Start of RECORD EXCERPTS
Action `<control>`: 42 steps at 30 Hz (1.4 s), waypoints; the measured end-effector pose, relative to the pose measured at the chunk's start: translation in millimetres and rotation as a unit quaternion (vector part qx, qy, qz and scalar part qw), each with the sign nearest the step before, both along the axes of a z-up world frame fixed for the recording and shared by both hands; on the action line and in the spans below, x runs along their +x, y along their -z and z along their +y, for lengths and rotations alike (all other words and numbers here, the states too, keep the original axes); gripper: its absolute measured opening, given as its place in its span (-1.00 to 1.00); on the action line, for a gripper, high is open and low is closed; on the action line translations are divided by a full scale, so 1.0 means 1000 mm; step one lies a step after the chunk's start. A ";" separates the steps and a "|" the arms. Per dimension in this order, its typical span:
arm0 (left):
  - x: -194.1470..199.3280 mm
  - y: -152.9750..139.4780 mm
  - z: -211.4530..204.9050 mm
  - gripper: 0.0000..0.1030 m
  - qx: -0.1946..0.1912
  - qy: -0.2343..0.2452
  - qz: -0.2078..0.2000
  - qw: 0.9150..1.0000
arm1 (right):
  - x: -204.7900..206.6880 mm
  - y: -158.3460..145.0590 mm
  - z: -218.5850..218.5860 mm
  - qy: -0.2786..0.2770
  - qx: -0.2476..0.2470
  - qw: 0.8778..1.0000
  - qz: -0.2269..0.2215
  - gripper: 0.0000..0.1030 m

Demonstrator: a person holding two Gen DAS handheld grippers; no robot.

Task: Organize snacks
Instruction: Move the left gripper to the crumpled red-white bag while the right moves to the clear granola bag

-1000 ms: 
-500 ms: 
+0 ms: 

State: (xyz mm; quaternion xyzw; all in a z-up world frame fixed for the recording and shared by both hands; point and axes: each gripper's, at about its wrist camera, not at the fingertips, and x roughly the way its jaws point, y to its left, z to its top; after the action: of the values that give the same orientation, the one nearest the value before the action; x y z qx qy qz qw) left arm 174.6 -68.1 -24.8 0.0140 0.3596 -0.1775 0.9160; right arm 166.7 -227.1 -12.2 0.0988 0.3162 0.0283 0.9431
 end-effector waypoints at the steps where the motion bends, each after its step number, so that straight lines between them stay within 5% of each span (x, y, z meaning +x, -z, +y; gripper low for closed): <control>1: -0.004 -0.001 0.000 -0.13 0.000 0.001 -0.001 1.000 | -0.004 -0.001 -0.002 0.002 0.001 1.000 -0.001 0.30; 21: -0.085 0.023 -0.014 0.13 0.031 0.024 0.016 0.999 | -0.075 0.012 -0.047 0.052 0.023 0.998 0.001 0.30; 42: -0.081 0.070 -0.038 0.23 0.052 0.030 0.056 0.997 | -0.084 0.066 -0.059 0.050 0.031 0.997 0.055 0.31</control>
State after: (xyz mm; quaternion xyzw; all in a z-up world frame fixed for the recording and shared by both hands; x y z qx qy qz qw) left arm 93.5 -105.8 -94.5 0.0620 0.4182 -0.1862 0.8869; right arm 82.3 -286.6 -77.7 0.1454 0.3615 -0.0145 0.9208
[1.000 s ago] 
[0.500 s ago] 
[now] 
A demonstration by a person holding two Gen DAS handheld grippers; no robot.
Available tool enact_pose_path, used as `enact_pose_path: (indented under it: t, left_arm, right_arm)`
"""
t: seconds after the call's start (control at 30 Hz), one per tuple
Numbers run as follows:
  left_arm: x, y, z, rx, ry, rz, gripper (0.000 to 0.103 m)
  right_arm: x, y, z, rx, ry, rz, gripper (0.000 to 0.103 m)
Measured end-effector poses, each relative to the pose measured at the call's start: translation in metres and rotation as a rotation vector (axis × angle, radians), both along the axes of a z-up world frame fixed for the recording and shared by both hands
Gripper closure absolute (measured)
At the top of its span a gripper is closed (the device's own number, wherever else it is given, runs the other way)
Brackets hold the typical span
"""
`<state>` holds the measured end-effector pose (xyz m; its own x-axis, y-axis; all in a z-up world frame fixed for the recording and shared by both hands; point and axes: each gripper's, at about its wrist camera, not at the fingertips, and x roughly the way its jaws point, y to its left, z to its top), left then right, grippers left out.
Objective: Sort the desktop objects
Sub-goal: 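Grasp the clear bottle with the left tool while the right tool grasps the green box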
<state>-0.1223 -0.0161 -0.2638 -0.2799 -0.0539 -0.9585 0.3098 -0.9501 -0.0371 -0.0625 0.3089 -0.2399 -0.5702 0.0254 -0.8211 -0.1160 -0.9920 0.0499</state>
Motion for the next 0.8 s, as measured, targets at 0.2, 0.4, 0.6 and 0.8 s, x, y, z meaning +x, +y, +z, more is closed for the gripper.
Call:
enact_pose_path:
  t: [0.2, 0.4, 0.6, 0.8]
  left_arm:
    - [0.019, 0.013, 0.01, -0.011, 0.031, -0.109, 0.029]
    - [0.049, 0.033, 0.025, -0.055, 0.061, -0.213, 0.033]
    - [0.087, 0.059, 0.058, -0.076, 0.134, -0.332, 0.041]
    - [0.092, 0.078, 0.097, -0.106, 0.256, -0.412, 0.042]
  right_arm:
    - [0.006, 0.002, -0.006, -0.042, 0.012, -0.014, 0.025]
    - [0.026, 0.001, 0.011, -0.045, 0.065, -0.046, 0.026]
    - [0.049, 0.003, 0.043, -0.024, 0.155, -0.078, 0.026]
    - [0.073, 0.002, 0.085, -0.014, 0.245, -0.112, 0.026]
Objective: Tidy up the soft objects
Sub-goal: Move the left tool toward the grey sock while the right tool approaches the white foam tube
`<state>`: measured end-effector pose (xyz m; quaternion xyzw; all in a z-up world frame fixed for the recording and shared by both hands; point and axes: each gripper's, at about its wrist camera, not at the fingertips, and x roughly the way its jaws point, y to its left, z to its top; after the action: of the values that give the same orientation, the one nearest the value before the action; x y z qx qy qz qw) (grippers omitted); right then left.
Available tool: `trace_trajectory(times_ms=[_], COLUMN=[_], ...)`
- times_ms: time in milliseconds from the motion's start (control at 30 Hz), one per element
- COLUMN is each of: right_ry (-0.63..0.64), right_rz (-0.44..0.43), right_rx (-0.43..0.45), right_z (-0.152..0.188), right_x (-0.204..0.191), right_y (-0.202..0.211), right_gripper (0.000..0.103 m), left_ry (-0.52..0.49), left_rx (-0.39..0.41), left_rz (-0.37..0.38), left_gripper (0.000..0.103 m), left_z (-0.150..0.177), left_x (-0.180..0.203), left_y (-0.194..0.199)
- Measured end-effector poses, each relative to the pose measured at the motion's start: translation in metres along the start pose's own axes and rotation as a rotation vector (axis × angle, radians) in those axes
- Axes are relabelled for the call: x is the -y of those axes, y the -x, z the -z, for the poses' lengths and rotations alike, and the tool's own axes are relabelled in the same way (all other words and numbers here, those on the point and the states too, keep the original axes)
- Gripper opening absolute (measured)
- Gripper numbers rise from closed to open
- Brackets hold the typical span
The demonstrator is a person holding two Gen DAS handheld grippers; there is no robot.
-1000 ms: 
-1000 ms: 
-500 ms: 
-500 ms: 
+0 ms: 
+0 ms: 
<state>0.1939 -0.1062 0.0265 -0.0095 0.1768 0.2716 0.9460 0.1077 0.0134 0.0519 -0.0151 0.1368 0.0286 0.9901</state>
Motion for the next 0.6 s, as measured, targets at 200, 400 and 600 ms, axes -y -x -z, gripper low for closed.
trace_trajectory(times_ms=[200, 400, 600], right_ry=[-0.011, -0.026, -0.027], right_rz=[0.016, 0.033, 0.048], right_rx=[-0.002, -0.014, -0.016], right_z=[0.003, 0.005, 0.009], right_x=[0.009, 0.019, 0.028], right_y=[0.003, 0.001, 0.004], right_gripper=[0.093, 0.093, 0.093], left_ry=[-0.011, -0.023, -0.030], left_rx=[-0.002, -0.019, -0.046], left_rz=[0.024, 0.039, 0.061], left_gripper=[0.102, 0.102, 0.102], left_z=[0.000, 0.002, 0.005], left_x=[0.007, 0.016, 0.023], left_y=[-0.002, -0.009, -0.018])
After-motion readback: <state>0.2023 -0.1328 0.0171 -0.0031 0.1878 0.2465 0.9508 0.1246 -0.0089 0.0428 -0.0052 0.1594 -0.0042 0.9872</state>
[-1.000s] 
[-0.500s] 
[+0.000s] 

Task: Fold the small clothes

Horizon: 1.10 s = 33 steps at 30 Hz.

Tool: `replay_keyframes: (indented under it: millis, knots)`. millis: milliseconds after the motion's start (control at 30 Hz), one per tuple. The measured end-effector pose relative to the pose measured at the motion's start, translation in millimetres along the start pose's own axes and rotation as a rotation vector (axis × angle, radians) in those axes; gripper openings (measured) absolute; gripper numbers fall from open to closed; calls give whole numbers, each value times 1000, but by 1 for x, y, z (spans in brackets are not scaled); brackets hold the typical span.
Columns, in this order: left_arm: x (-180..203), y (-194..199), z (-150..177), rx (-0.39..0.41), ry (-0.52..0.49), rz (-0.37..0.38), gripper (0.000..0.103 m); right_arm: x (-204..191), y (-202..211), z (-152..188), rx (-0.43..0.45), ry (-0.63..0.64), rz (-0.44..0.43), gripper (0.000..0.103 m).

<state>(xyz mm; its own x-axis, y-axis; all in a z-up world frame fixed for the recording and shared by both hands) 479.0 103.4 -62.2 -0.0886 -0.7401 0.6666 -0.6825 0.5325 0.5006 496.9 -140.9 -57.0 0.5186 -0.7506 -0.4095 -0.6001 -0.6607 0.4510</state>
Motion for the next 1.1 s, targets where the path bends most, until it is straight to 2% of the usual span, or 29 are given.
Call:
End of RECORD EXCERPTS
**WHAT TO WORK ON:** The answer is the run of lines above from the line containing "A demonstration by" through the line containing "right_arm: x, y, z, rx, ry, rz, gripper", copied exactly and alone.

**RESPONSE FOR THIS EXERCISE:**
A demonstration by a person holding two Gen DAS handheld grippers; no robot.
Available tool enact_pose_path, used as `enact_pose_path: (indented under it: t, left_arm, right_arm)`
"""
t: seconds after the call's start (control at 30 Hz), one per tuple
Numbers run as follows:
  left_arm: x, y, z, rx, ry, rz, gripper (0.000 to 0.103 m)
  right_arm: x, y, z, rx, ry, rz, gripper (0.000 to 0.103 m)

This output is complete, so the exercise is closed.